The monitoring groups have also had a busy year. I reported in November on the deer survey carried out by a team of wood wardens. Also a survey of small mammals which entails the dedicated volunteers getting up very early in the morning and checking progress late at night is underway. Several new volunteers have joined the butterfly transect monitoring team and it is hoped that the path widening will encourage better results during the coming year. Lots of other monitoring has been in progress, including investigating pond life, woodpecker numbers and all sorts of other things. Such dedicated, patient work and all undertaken by enthusiastic and knowledgeable volunteers.

Behind the scenes we have a publicity committee, which incorporates setting up the annual Guided Walks Programme. For those wood wardens who enjoy walking, as well as working, a monthly organized walk takes place in different parts of the county. Other social events include our annual Christmas Party, as well as a summer BBQ, and regular meetings throughout the year with interesting speakers.  

We recently had a specially arranged outing to a brick works, not too far away, which in 2012 used naturally sourced timber from Sherrardspark Wood in their wood-fired brick kilns. These kilns ceased to be used in 1926, but the grandson of the original founder, a committed brick enthusiast, decided to recreate this 18th century industrial brick firing process.
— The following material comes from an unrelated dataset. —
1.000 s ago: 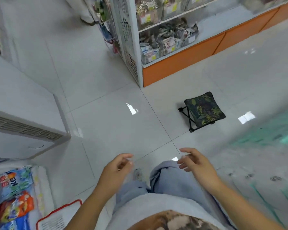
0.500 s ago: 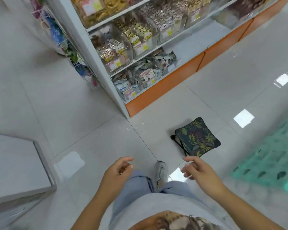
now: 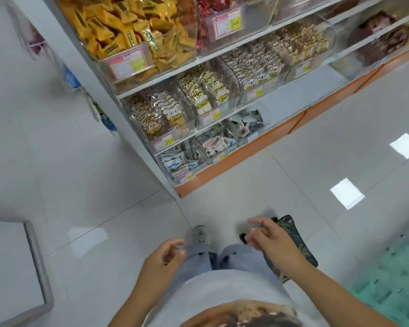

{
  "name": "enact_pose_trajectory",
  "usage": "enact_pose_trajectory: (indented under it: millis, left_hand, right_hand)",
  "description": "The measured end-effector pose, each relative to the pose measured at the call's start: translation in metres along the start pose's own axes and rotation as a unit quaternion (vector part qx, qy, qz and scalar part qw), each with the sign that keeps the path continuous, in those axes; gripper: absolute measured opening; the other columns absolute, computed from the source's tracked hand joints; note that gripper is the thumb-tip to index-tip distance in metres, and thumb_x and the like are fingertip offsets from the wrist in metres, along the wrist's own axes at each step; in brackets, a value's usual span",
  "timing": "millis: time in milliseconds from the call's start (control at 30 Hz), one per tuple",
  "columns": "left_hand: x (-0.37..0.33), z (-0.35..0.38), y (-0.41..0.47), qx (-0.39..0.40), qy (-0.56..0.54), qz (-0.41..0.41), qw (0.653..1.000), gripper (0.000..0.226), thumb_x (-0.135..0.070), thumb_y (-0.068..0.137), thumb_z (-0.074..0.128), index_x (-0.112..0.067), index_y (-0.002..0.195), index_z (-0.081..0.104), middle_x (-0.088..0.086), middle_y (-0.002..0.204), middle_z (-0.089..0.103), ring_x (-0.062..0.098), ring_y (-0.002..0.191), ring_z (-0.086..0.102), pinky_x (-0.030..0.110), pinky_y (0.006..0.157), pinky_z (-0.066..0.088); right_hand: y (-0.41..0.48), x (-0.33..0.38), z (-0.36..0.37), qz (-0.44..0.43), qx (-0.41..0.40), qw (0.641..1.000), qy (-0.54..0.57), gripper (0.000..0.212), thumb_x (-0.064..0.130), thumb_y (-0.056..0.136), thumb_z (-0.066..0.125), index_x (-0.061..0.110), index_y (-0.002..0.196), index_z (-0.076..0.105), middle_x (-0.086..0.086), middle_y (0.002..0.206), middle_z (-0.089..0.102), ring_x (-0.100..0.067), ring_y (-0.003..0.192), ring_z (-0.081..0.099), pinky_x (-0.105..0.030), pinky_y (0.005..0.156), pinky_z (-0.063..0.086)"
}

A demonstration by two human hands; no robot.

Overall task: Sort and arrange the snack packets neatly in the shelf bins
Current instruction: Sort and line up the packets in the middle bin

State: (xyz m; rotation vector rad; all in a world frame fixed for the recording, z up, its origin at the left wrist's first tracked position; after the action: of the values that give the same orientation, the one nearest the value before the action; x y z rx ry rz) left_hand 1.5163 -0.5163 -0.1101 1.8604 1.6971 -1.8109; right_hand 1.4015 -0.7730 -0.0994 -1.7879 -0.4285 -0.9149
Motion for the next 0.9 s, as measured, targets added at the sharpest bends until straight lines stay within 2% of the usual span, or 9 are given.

Unfortunately I missed this one, but the visiting group were made most welcome and the visit was greatly enjoyed and most informative. I must emphasize here that trees in Sherrardspark Wood are not felled for commercial purposes, they are only cut down for environmental and safety reasons, or collapse naturally at the end of their life.  

Last, but by no means least, we now have up and running our own web site.

www.sherrardsparkwoodwardens.org.uk

A lot of time and hard work has gone into this project by a team of people but, if you go in and have a look, I am sure you will agree that they have done an excellent job.

As you can see, a great deal of work has gone into helping our woodland survive for future generations and if you would like to have more information about any of the projects and tasks mentioned please give Gary a call on 01707 375216.  Please, do think about sparing two hours on a Thursday or Sunday morning to come along and join us - we need all the help we can get.

Well, I don’t know about you but I am exhausted just writing about all this activity so I think it only remains for me, and all the wood wardens, to wish you a Happy Christmas and joyful times walking in our most enchanting woodland in 2014.